Structural and Functional Analysis of Recombinant Virus-Like Particles (VLPs)

Virus-like particle (VLP) approach has been attracting more attentions in recent years for designing vaccines against infectious diseases as well as non-infectious disease targets. The first two VLP-based vaccines, RECOMBIVAX HB® and Gardasil® against hepatitis B virus and human papillomavirus, respectively, will be reviewed with respect to the structural and functional analysis.
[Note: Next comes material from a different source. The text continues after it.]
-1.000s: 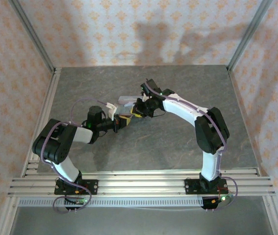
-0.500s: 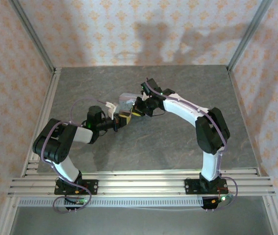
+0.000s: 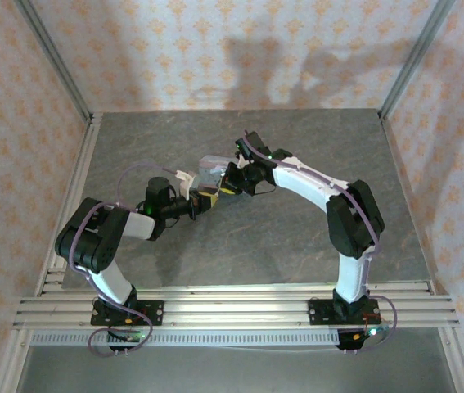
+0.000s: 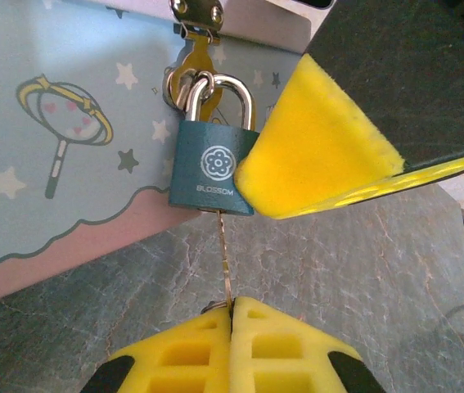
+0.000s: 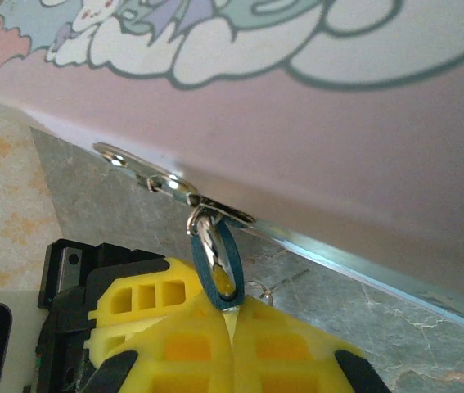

To be viable as vaccine candidates, VLPs need to be produced at reasonable cost in the commercial production scale. Robust and scale-able process using E coli has been developed for several VLP-based vaccine candidates at full production scale. As a successful example of VLP approach, the development of the first licensed human vaccine for Hepatitis E virus (HEV) infection will be reviewed with respect to the technical, clinical and regulatory milestones during its 14-year developmental cycle. Key antigenic determinants of the products were defined by the reactivity to a panel of monoclonal antibodies (mAbs). The epitope for a conformational and strongly neutralizing mAb 8C11 was mapped to individual amino acids using x-ray crystal structures in three segments of peptides on the dimeric form of ORF2 protein. Post licensure supports of HEV vaccine (Hecolin®, licensed and marketed in China) on the VLP production and quality control are outlined with a battery of biochemical, biophysical and immunochemical analyses. In addition, other promising VLP based human vaccine candidates in pre-clinical and clinical testing stage are discussed, particularly for those that are amenable to the E coli production platform.